* **The data**
Start of Block

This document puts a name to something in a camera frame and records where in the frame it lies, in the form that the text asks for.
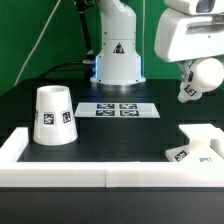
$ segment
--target green wall
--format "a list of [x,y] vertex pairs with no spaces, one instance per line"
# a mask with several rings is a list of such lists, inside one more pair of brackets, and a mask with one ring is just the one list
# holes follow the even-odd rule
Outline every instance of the green wall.
[[[0,95],[12,88],[57,0],[7,0],[0,8]],[[63,0],[22,79],[38,76],[51,66],[85,58],[81,25],[73,0]],[[123,0],[137,14],[137,51],[142,52],[142,1]],[[176,64],[161,61],[154,53],[156,27],[165,10],[163,0],[146,0],[145,76],[178,78]],[[87,11],[92,44],[100,50],[100,17],[97,7]]]

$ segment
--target warning label
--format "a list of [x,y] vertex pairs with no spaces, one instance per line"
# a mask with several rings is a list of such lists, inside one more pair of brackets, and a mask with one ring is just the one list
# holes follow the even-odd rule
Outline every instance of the warning label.
[[117,47],[114,49],[114,54],[125,54],[121,43],[118,43]]

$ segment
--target white object
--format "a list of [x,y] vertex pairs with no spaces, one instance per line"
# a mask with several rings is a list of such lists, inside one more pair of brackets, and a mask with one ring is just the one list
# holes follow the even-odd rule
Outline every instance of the white object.
[[212,15],[189,16],[167,9],[161,16],[155,52],[166,62],[191,60],[224,54],[224,24]]
[[190,67],[193,74],[191,82],[182,82],[178,99],[185,103],[188,100],[197,100],[203,92],[218,88],[224,79],[222,63],[214,58],[198,59]]
[[211,139],[219,137],[219,132],[211,124],[179,125],[190,139],[188,145],[166,151],[170,162],[223,162],[210,147]]
[[0,187],[224,187],[223,162],[16,162],[17,145],[22,152],[29,141],[27,128],[17,130],[3,153],[13,159],[0,161]]
[[189,15],[220,14],[224,12],[223,0],[165,0],[165,4]]
[[145,82],[141,74],[141,57],[135,49],[135,12],[120,0],[101,0],[98,5],[102,49],[96,57],[96,74],[90,80],[92,86],[121,86],[124,89],[125,86]]
[[16,128],[0,148],[0,163],[16,162],[28,143],[28,128]]
[[62,145],[76,138],[69,88],[65,86],[38,88],[34,141],[43,145]]
[[79,103],[75,117],[160,118],[153,103]]
[[224,132],[219,128],[217,128],[217,130],[220,136],[218,136],[216,139],[212,139],[211,147],[224,159]]

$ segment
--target table surface
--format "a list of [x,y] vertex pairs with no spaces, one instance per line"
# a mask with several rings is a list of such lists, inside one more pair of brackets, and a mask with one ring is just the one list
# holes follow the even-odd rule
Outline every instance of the table surface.
[[[78,139],[60,147],[32,141],[36,89],[70,88],[79,102],[155,103],[160,119],[76,118]],[[224,91],[181,104],[180,82],[147,80],[128,93],[88,88],[82,79],[29,79],[0,97],[0,146],[16,127],[29,127],[30,144],[18,162],[167,162],[165,151],[187,144],[179,124],[211,123],[224,130]],[[222,223],[222,188],[2,188],[0,222],[7,223]]]

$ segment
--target white cup
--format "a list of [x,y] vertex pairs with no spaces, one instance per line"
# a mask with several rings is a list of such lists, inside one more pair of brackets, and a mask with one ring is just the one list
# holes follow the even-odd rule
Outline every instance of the white cup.
[[63,145],[77,139],[68,87],[44,86],[37,89],[33,139],[42,145]]

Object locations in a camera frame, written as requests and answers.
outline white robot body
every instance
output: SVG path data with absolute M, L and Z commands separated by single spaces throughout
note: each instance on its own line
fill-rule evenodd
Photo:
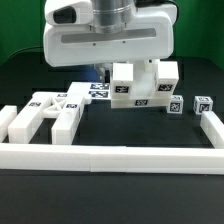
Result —
M 75 22 L 56 23 L 55 12 L 69 7 L 76 13 Z M 131 5 L 131 21 L 123 24 L 121 32 L 101 34 L 94 27 L 90 0 L 48 0 L 46 61 L 56 67 L 167 58 L 173 52 L 176 14 L 174 5 L 139 9 Z

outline green background
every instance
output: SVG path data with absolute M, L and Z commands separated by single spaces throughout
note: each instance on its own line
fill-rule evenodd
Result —
M 42 46 L 46 0 L 0 1 L 0 64 L 15 51 Z M 204 57 L 224 70 L 224 1 L 176 0 L 174 56 Z

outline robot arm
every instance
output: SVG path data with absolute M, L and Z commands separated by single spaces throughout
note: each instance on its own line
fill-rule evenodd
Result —
M 169 57 L 176 6 L 136 5 L 134 0 L 48 0 L 47 62 L 69 66 Z

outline black table surface
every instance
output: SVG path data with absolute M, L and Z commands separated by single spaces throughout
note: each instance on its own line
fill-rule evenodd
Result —
M 224 72 L 202 58 L 177 60 L 182 115 L 164 107 L 85 107 L 74 145 L 212 148 L 193 112 L 194 96 L 210 96 L 224 119 Z M 73 81 L 99 82 L 92 66 L 52 68 L 43 54 L 19 54 L 0 67 L 0 108 L 21 110 L 37 91 L 66 92 Z M 51 144 L 44 120 L 31 144 Z M 0 171 L 0 223 L 211 223 L 224 220 L 224 177 L 209 175 Z

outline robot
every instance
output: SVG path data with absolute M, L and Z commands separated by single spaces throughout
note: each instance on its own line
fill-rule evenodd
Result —
M 45 17 L 51 66 L 94 64 L 103 82 L 109 72 L 112 108 L 169 105 L 178 66 L 160 59 L 173 52 L 174 2 L 48 0 Z

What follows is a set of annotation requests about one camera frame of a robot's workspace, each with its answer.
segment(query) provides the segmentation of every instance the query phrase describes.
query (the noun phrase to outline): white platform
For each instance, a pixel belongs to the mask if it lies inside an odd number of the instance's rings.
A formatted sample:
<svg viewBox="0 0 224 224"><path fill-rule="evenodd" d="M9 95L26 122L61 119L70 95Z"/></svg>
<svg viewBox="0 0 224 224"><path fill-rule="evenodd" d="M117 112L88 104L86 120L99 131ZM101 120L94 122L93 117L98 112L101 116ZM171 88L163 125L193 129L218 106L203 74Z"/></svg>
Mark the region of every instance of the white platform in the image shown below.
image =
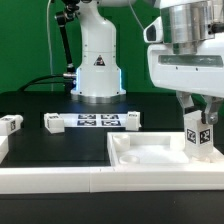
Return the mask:
<svg viewBox="0 0 224 224"><path fill-rule="evenodd" d="M114 147L118 134L130 136L129 150ZM198 161L185 155L182 144L184 133L109 133L111 167L3 168L0 193L224 189L224 156L214 149ZM119 158L127 155L139 157L138 163L121 164Z"/></svg>

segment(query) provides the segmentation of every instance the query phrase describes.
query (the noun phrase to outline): warning label
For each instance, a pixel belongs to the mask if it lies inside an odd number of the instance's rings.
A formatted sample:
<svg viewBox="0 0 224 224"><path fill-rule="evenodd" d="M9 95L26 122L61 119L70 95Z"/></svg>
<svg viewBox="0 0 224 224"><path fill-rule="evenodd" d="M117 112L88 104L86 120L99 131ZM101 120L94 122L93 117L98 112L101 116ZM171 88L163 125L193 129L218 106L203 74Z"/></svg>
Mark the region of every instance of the warning label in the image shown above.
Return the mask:
<svg viewBox="0 0 224 224"><path fill-rule="evenodd" d="M103 58L101 55L97 58L96 62L94 63L95 66L105 66L105 63L103 61Z"/></svg>

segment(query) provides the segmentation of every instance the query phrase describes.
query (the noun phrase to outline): green wall
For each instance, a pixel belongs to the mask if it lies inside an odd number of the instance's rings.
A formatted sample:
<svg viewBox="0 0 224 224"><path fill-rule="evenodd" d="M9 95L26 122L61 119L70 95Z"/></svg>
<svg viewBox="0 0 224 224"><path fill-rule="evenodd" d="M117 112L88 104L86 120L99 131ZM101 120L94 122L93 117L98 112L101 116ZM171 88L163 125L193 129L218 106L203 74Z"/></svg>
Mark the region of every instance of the green wall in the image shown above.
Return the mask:
<svg viewBox="0 0 224 224"><path fill-rule="evenodd" d="M50 74L46 32L48 0L15 0L0 3L0 92L17 90L28 81ZM148 26L159 11L143 0L134 5L143 26ZM63 4L56 0L51 5L51 35L54 73L63 73L66 62L59 29L54 20ZM100 14L117 28L117 64L122 69L124 88L129 92L160 91L154 88L148 72L147 47L142 30L130 8L100 8ZM74 64L81 63L81 33L76 20L67 26ZM32 87L32 90L50 90L50 86Z"/></svg>

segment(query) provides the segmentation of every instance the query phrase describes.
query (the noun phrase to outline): black tabletop
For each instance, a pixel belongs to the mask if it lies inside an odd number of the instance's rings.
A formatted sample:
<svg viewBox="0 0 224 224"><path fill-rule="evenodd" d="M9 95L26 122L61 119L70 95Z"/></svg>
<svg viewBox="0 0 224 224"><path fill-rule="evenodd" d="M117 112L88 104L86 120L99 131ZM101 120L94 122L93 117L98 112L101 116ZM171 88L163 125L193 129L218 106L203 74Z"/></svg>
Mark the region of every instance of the black tabletop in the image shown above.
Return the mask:
<svg viewBox="0 0 224 224"><path fill-rule="evenodd" d="M22 129L9 138L10 151L2 168L110 166L107 133L124 128L66 128L63 134L51 135L43 126L44 113L139 111L140 131L183 131L182 109L174 94L129 93L121 103L91 105L74 102L63 93L7 92L0 95L0 108L2 116L24 117ZM224 151L224 119L219 120L214 141ZM0 195L0 222L221 224L223 206L224 191Z"/></svg>

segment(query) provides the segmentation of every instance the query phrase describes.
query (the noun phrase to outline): marker cube
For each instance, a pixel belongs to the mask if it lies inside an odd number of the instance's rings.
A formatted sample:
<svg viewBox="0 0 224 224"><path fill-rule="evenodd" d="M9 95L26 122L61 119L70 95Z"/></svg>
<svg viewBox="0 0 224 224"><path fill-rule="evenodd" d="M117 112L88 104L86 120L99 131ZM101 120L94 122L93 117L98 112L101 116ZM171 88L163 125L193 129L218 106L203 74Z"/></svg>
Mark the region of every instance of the marker cube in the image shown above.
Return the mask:
<svg viewBox="0 0 224 224"><path fill-rule="evenodd" d="M127 131L138 131L140 127L140 112L128 112L125 129Z"/></svg>
<svg viewBox="0 0 224 224"><path fill-rule="evenodd" d="M205 158L213 152L213 126L203 124L201 111L184 115L185 151L188 156Z"/></svg>
<svg viewBox="0 0 224 224"><path fill-rule="evenodd" d="M45 114L44 124L51 134L65 132L64 119L61 118L57 113Z"/></svg>
<svg viewBox="0 0 224 224"><path fill-rule="evenodd" d="M21 115L6 115L0 119L0 136L8 136L21 128Z"/></svg>

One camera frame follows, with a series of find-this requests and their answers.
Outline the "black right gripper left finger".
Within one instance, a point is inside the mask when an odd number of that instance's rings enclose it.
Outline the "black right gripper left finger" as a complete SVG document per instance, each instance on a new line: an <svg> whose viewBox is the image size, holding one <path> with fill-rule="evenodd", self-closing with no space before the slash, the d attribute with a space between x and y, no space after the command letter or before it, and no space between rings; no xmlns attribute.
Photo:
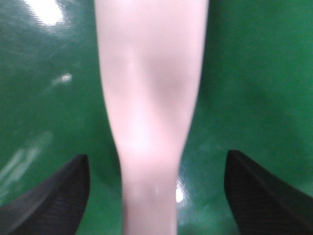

End of Block

Lines holding "cube" in the material above are to be reported.

query (the noun phrase to outline): marker cube
Mark the region of every instance of the marker cube in the image shown above.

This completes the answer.